The corrections to Newtonian gravity are called post-Newtonian (not to confuse with PPN or parametrized post-Newtonian expressions used to compare modified theories of gravity).
The corrections are usually done by expanding Einsteins equation into series in $\dfrac{G}{c^2}$ or $\dfrac{v}{c}$, the latter being more common, as the expnasion parameter is dimensionless ($v$ stands for the velocities of the bodies). Such an expansion effectively produces a set of corrections to the newtonian forces. The corrections proportional to $(\dfrac{v}{c})^n$ and called $nPN$ corrections. To my knowledge, one can find in the literature the expressions for the forces for up to $3.5PN$ order.
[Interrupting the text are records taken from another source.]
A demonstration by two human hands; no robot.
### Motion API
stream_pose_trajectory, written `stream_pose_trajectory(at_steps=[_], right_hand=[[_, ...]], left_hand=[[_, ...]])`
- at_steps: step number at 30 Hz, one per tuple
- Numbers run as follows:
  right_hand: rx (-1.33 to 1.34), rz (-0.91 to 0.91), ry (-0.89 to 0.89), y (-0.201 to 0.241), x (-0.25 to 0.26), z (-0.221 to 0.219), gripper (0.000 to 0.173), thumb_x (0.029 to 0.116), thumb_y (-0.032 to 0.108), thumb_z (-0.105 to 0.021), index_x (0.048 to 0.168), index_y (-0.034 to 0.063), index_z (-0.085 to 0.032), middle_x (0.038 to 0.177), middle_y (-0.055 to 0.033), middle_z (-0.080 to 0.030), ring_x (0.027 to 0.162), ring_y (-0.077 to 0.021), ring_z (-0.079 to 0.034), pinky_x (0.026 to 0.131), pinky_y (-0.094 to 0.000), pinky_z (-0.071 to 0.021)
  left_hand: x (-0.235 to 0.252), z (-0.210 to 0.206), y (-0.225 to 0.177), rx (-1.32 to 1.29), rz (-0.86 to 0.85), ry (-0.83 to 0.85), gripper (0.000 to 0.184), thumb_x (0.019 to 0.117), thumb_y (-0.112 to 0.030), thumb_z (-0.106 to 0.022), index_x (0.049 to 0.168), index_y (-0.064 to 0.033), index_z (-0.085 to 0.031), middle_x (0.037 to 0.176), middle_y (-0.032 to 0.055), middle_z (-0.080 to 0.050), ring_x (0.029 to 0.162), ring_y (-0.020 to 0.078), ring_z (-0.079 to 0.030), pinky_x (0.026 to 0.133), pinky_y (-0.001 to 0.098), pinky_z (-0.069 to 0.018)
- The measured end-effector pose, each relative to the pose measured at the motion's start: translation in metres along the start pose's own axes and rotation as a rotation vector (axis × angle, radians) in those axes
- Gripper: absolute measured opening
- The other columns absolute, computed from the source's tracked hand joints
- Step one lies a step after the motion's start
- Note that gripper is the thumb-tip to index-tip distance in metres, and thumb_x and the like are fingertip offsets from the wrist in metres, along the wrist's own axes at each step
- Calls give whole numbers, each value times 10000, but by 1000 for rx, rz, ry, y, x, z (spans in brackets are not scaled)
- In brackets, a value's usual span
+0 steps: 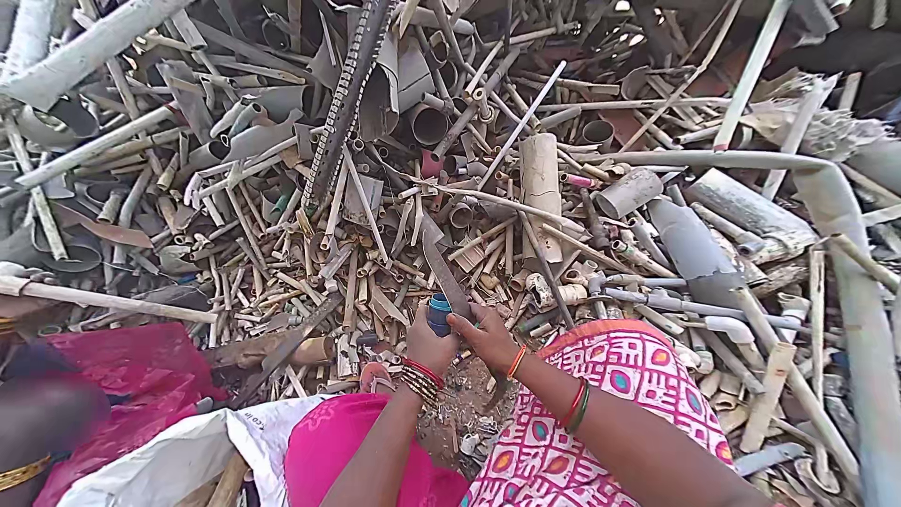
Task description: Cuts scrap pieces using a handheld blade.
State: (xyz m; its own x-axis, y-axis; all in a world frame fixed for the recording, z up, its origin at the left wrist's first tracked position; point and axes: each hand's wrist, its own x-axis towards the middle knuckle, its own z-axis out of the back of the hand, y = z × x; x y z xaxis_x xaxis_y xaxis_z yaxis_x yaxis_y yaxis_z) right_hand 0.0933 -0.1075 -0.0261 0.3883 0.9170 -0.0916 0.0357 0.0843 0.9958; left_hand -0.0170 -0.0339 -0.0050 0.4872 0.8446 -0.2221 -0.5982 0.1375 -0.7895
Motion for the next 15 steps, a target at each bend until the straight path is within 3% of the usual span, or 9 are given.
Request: stream_pose_trajectory(at_steps=[3,6,8,10,12,15], right_hand=[[27,-5,-40,0,1,-2,227,1017,222,-596,992,1,-641,742,47,-563,603,11,-507,609,-196,-460],[-45,22,-31,-1,3,-1,263,1009,244,-616,1022,-16,-657,794,18,-604,665,0,-534,666,-218,-470],[-81,33,20,2,4,3,274,1009,253,-612,1044,-17,-649,802,27,-602,669,13,-533,667,-204,-469],[-87,39,100,9,7,12,260,1031,248,-562,1045,-7,-609,735,61,-534,596,24,-493,605,-181,-452],[-141,112,77,9,9,20,298,1051,289,-488,985,16,-587,684,89,-496,577,34,-488,594,-170,-455],[-255,317,-178,-2,8,15,403,1067,327,-412,884,21,-599,673,63,-516,605,21,-506,603,-198,-449]], left_hand=[[-1,0,-13,216,27,-66,670,834,-167,-778,1381,82,-480,1146,249,-680,1092,375,-669,973,545,-500],[3,2,-16,230,66,-11,670,859,-203,-770,1396,62,-468,1177,248,-671,1126,379,-657,988,553,-493],[8,5,-5,-2,49,90,648,800,-100,-804,1351,59,-502,1140,210,-662,1053,277,-658,949,449,-519],[13,3,8,-332,40,201,597,671,-1,-757,1219,35,-524,955,82,-641,798,112,-655,737,287,-570],[12,6,10,-533,64,313,557,652,19,-730,1161,6,-505,872,28,-625,707,84,-647,667,260,-576],[8,11,8,-673,78,431,458,669,42,-697,1078,-40,-509,789,-24,-642,666,56,-652,648,231,-580]])
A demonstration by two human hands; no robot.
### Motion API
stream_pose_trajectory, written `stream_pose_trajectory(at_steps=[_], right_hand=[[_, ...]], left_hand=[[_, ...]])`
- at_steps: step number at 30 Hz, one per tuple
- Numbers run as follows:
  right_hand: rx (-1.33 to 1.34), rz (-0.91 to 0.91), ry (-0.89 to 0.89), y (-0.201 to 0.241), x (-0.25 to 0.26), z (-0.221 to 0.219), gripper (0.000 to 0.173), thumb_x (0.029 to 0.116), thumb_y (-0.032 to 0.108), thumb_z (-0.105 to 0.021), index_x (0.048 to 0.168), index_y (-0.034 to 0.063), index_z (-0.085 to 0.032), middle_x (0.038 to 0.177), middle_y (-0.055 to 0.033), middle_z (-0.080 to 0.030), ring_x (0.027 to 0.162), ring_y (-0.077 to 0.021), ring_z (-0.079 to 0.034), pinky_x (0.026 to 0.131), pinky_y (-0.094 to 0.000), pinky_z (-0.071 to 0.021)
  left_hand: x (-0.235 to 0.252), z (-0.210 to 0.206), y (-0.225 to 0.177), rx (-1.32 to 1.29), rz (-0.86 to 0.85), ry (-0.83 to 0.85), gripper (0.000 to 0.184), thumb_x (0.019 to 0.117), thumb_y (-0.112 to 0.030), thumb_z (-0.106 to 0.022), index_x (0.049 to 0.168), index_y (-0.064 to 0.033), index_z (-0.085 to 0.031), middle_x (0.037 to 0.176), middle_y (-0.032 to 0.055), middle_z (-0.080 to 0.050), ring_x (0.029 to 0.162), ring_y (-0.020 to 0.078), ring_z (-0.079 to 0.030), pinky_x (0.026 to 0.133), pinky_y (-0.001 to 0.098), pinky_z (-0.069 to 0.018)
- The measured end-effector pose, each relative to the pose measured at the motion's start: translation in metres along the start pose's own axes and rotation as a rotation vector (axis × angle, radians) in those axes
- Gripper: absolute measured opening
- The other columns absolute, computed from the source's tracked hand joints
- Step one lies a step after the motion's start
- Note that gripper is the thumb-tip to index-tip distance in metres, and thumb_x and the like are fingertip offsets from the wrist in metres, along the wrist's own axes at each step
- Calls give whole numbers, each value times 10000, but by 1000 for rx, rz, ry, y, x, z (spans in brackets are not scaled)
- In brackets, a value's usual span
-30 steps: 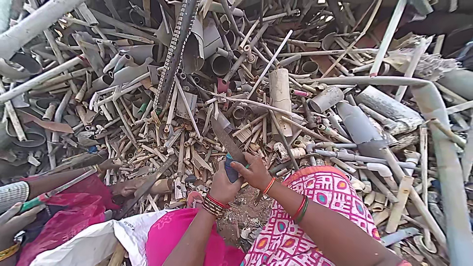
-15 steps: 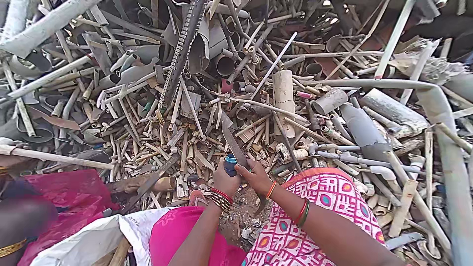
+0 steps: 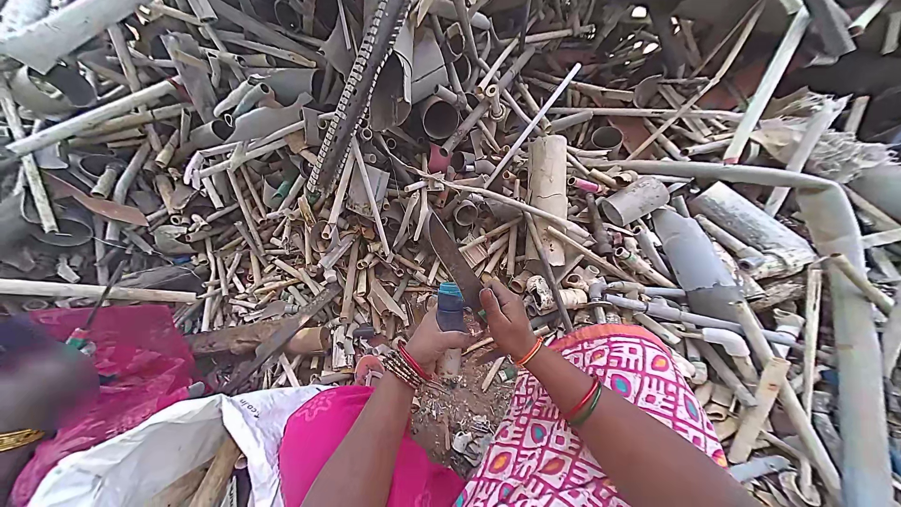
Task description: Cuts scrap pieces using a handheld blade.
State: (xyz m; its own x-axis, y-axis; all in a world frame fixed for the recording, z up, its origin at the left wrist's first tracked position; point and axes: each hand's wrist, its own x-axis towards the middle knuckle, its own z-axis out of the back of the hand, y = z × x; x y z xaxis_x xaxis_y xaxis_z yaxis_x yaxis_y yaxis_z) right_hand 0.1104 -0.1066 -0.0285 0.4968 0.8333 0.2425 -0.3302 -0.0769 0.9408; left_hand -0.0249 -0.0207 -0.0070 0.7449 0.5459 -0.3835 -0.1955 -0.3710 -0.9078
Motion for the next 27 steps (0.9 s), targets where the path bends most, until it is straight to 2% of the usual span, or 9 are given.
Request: stream_pose_trajectory(at_steps=[3,6,8,10,11,16,22,25,27], right_hand=[[-62,228,-249,-8,-7,-15,572,1074,462,-411,841,-13,-628,640,-13,-571,577,-32,-553,565,-239,-479],[-120,395,-428,-3,-1,-10,614,1095,504,-359,849,-9,-592,635,-20,-557,573,-9,-555,572,-190,-506],[-233,272,-379,0,3,5,591,1080,477,-391,867,-28,-612,634,-51,-560,572,-88,-559,573,-278,-492],[-240,2,-173,4,5,17,603,1029,502,-422,990,-59,-639,727,-97,-599,679,-186,-597,669,-415,-489],[-226,-69,-95,4,5,19,626,1003,535,-455,1039,-61,-644,770,-99,-619,714,-187,-608,694,-422,-496],[-266,-31,-6,4,-3,3,739,857,612,-650,1073,-95,-672,862,-187,-708,809,-309,-698,725,-514,-535],[-182,-116,45,2,-7,-5,586,925,527,-631,1038,-43,-705,868,-146,-718,825,-248,-702,752,-491,-536],[-55,-174,76,0,-7,-10,447,984,415,-599,1025,-20,-693,841,-68,-683,772,-114,-638,743,-362,-514],[47,-178,63,-2,-8,-15,375,994,353,-593,1001,-12,-680,780,6,-635,681,-20,-569,677,-254,-487]], left_hand=[[-1,-3,0,-87,40,67,399,676,16,-670,1039,-60,-524,735,-14,-652,609,72,-651,589,235,-576],[1,0,1,-76,87,22,359,706,27,-649,1031,-46,-515,713,1,-632,579,83,-632,562,243,-565],[0,2,1,-81,67,30,391,685,17,-663,1042,-49,-517,733,-7,-638,597,76,-638,579,241,-572],[0,0,2,-71,41,35,411,676,11,-680,1048,-43,-514,752,-8,-639,614,75,-644,596,242,-578],[0,-1,3,-60,34,36,421,684,15,-687,1062,-38,-508,769,-7,-632,632,76,-644,615,245,-579],[2,-5,8,-84,-42,99,439,696,71,-684,1085,-48,-518,848,-32,-690,755,48,-687,727,240,-597],[0,-6,8,53,-51,9,438,650,59,-705,1054,-31,-560,815,-12,-687,701,62,-679,674,243,-595],[3,-6,8,309,-74,-162,536,640,11,-743,1145,37,-565,925,40,-645,801,63,-648,750,251,-561],[4,-7,7,477,-105,-261,545,674,-29,-768,1180,62,-584,990,105,-655,883,129,-646,826,321,-541]])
Concerning feasibility, the higher the order $n$, the more complicated are the expressions. While $1PN$ corrections can be implemented almost "for free", the following orders may be described by the equations couple of pages long. These guys talk about more or less the same problem you are doing http://labs.adsabs.harvard.edu/ui/abs/2009ApJ...695..455B, and use up to $2.5PN$ corrections.
There might be more proficient triggers to turn on/off the correction terms, but as a good one may compare directly the expansion factors $(\dfrac{v}{c})^n$ to some threshold values, where $v$ here is the relative velocity of the black holes.
There is a huge body of relevant research to your project. If you are more interested in dynamics, there are many other factors, such as collisions with stars/interstellar medium(if relevant in dwarf galaxies)/dynamic friction/etc, which probably are much more important than PN corrections during most of the galaxy merger. However, if you want to have accurate descriprion of the black hole late inspiral, say in order to extract gravitational waveforms, including PN corrections is really important.
Practically, I would trace the factor $\dfrac{v}{c}$ during everyday simulations, check its values and then decide, whether PN corrections are needed. Alternatively, search the literature on ads.